> [EXERCISE INSTRUCTIONS]
Once you find the line with "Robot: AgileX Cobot" in the entries below, print it and each line after it up to and including the line with "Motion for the", exactly, without pictures.

*** INFORMATION SUPPLIED

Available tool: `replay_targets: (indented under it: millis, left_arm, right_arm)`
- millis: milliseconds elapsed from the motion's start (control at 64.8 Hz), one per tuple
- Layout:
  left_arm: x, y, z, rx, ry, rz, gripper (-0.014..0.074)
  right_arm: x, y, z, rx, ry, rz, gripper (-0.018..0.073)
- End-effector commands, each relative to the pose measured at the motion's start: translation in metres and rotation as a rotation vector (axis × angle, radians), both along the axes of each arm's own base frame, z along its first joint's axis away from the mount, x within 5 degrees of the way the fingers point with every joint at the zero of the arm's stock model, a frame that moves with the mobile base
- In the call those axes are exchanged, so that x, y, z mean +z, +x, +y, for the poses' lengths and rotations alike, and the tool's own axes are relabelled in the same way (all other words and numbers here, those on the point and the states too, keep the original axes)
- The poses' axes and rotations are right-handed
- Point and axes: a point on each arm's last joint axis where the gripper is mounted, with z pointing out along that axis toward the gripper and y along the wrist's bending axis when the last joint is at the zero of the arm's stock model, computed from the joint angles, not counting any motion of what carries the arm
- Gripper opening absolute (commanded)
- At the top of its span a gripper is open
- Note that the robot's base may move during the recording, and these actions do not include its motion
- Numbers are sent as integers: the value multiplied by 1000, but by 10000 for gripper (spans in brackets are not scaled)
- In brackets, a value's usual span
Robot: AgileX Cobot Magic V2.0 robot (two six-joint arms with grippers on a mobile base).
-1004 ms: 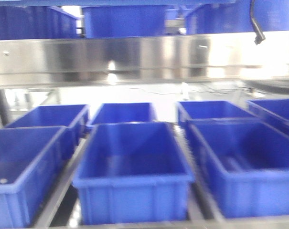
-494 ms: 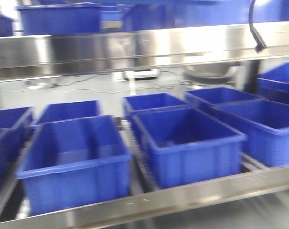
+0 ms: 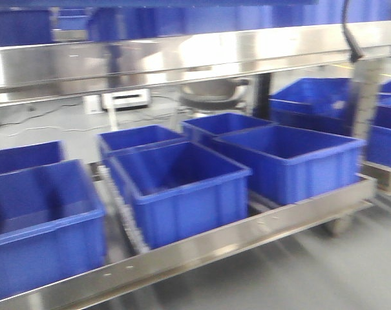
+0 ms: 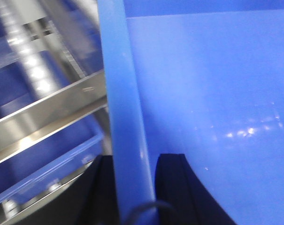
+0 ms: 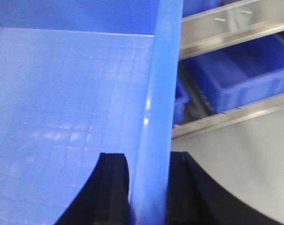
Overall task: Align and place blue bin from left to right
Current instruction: 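Drive the base away from the rack holding the bin with both grippers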
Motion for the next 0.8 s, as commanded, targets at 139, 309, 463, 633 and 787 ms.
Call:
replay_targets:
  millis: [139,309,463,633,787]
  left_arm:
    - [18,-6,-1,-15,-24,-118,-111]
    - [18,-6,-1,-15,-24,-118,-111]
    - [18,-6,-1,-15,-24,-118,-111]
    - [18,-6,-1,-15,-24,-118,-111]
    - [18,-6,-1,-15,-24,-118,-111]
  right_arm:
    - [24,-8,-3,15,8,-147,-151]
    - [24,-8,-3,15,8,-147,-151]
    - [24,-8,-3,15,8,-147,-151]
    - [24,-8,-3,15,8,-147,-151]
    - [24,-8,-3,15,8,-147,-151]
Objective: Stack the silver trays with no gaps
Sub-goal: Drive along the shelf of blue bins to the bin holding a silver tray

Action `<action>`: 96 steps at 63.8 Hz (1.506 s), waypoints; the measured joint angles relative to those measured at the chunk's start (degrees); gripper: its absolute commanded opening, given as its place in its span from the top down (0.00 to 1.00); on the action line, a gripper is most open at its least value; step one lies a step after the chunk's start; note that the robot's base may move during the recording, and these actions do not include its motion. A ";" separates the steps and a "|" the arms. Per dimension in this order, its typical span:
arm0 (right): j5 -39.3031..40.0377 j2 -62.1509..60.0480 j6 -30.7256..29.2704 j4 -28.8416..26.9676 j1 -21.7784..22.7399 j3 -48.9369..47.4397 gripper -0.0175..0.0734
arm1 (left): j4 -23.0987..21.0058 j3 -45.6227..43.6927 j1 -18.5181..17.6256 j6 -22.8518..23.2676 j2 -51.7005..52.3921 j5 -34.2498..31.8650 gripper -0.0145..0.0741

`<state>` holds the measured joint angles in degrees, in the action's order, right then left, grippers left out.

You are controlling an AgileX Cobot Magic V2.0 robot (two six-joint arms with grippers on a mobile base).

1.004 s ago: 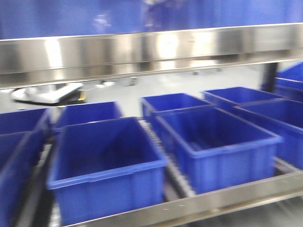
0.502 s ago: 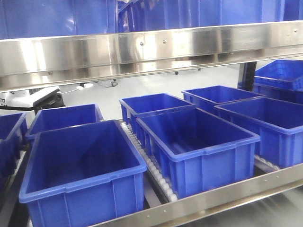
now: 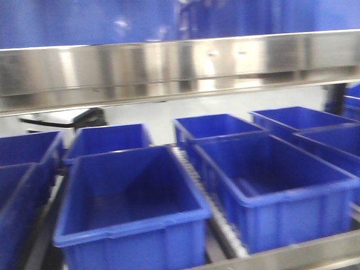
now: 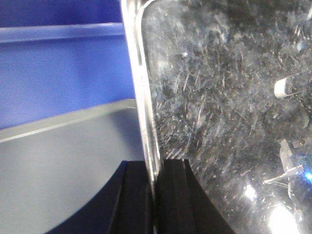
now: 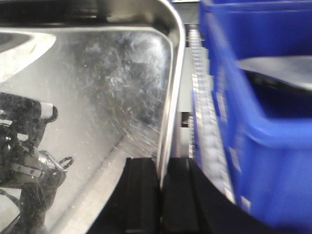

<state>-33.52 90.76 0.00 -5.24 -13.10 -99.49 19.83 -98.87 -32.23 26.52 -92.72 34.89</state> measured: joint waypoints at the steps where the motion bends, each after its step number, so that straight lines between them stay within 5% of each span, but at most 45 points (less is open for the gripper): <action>1: 0.00 0.00 0.00 0.00 0.00 0.00 0.90 | 0.00 0.00 0.00 0.00 0.00 0.00 0.85; 96: 0.20 0.00 0.00 -0.08 0.00 0.00 0.90 | 0.00 0.00 0.00 0.00 0.00 0.00 0.85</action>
<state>-33.31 90.76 0.00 -5.32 -13.10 -99.49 19.83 -98.87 -32.23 26.52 -92.72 34.89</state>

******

> [TASK RESULT]
Robot: AgileX Cobot Magic V2.0 robot (two six-joint arms with grippers on a mobile base).
-1004 ms: 
-494 ms: 
+0 ms: 
+0 ms: 
+0 ms: 
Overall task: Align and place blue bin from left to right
Current instruction: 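Drive the base away from the rack holding the bin with both grippers
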Motion for the next 0.8 s, as commanded, targets at 139, 309, 463, 633 and 787 ms.

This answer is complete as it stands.